Information section start

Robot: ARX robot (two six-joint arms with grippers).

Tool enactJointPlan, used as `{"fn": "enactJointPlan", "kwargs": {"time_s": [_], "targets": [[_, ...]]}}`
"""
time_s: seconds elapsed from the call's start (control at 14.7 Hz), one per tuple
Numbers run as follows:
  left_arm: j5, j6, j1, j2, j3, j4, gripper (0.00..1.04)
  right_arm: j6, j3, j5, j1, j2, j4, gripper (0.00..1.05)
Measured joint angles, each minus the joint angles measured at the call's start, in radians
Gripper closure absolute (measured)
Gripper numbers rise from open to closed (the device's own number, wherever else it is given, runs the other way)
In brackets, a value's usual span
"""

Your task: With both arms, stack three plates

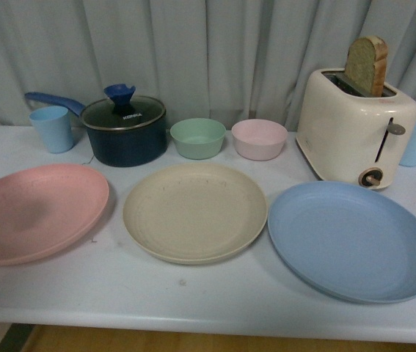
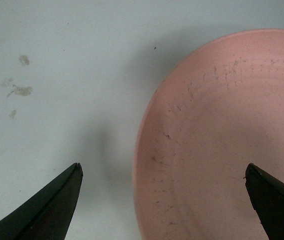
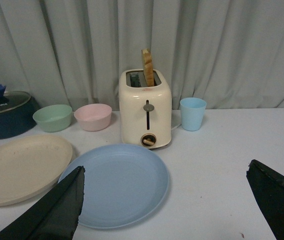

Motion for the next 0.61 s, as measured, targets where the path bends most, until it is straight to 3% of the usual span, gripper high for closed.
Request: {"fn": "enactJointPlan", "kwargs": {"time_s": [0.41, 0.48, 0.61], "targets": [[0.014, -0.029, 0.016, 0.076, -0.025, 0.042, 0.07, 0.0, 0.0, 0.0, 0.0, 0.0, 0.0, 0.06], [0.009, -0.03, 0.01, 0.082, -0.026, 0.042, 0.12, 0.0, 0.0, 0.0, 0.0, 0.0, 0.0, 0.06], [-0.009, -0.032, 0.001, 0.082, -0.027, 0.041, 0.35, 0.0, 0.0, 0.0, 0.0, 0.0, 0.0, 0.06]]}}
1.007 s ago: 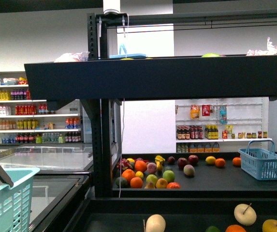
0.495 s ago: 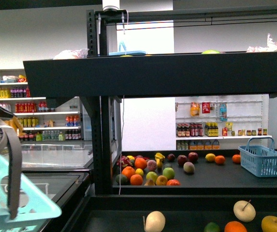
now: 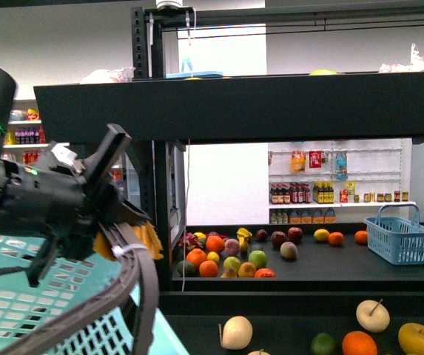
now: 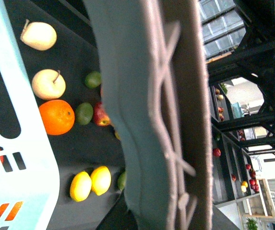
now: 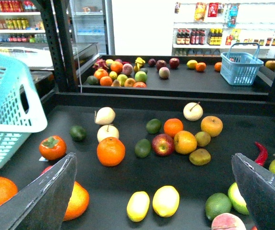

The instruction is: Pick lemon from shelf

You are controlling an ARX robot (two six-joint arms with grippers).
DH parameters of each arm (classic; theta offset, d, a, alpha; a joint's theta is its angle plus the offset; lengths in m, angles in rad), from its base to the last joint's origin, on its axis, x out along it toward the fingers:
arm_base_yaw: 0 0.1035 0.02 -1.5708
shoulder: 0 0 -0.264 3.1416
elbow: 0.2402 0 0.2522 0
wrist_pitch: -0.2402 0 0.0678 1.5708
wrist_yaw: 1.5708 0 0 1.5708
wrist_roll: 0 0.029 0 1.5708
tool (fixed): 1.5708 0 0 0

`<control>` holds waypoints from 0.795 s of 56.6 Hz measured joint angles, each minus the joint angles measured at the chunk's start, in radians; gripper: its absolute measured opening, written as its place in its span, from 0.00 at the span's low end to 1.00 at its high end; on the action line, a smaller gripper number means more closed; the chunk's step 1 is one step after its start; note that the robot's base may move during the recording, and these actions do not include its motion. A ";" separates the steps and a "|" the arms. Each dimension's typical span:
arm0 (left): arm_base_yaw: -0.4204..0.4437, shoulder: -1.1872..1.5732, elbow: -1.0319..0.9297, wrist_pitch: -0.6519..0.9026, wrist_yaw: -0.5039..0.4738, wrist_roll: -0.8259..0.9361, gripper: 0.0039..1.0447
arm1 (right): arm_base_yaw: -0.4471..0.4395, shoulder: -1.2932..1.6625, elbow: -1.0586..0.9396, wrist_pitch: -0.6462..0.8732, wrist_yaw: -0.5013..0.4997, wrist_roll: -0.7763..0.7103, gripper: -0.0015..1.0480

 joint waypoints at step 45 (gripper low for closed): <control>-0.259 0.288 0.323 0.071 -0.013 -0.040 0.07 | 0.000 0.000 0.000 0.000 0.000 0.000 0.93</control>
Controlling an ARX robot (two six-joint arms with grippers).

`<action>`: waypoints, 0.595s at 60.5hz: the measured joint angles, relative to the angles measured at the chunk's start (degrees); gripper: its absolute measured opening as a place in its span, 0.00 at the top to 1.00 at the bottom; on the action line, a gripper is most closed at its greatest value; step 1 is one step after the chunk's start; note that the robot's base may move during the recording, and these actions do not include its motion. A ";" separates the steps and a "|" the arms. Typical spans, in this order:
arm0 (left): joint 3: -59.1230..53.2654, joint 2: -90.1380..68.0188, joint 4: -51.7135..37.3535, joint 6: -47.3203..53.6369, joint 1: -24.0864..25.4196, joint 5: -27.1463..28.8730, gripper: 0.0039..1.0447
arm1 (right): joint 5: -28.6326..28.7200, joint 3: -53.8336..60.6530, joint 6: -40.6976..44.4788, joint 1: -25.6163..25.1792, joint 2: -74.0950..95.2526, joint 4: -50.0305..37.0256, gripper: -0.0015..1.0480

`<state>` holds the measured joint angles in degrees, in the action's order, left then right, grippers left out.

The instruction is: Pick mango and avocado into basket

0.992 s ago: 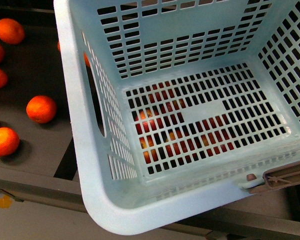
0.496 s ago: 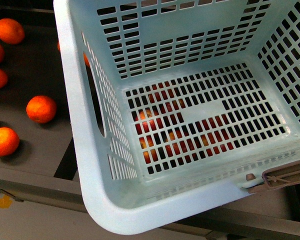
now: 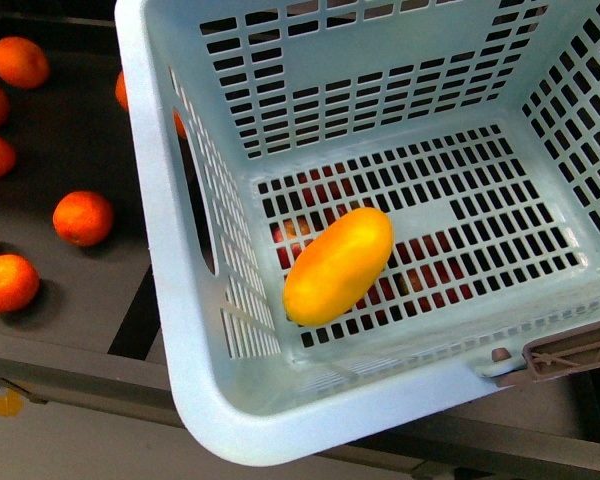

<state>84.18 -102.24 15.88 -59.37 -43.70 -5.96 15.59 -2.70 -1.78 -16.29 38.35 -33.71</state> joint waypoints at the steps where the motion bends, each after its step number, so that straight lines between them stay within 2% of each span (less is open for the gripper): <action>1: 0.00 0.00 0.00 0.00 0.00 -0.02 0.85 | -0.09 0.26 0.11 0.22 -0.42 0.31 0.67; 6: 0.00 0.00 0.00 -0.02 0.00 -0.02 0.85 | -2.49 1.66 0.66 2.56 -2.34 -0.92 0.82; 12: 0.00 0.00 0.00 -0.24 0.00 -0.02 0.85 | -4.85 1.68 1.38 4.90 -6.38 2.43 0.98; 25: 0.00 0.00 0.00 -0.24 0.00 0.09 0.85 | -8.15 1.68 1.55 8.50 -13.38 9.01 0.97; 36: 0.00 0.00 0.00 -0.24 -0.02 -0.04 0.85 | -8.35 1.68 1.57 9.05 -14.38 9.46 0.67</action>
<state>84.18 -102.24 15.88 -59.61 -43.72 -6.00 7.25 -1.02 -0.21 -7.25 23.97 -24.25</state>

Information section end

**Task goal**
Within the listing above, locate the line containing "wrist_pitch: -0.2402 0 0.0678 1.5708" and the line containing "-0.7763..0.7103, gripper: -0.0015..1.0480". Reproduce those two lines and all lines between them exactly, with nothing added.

**Result**
wrist_pitch: -0.2402 0 0.0678 1.5708
wrist_yaw: 1.5708 0 0 1.5708
wrist_roll: 0 0.029 0 1.5708
tool (fixed): 1.5708 0 0 0

`<control>` holds waypoints from 0.795 s of 56.6 Hz measured joint angles, each minus the joint angles measured at the chunk's start, in radians; gripper: its absolute measured opening, written as its place in its span, from 0.00 at the span's low end to 1.00 at its high end; on the action line, a smaller gripper number means more closed; the chunk's step 1 is one step after its start; note that the robot's base may move during the recording, and these actions do not include its motion. A ";" separates the steps and a "|" the arms. Each dimension's typical span:
arm0 (left): arm_base_yaw: -0.4204..0.4437, shoulder: -1.1872..1.5732, elbow: -1.0319..0.9297, wrist_pitch: -0.6519..0.9026, wrist_yaw: -0.5039..0.4738, wrist_roll: -0.8259..0.9361, gripper: 0.0039..1.0447
arm1 (right): arm_base_yaw: -0.4471..0.4395, shoulder: -1.2932..1.6625, elbow: -1.0586..0.9396, wrist_pitch: -0.6462..0.8732, wrist_yaw: -0.5013..0.4997, wrist_roll: -0.7763..0.7103, gripper: -0.0015..1.0480

The requested output has been produced.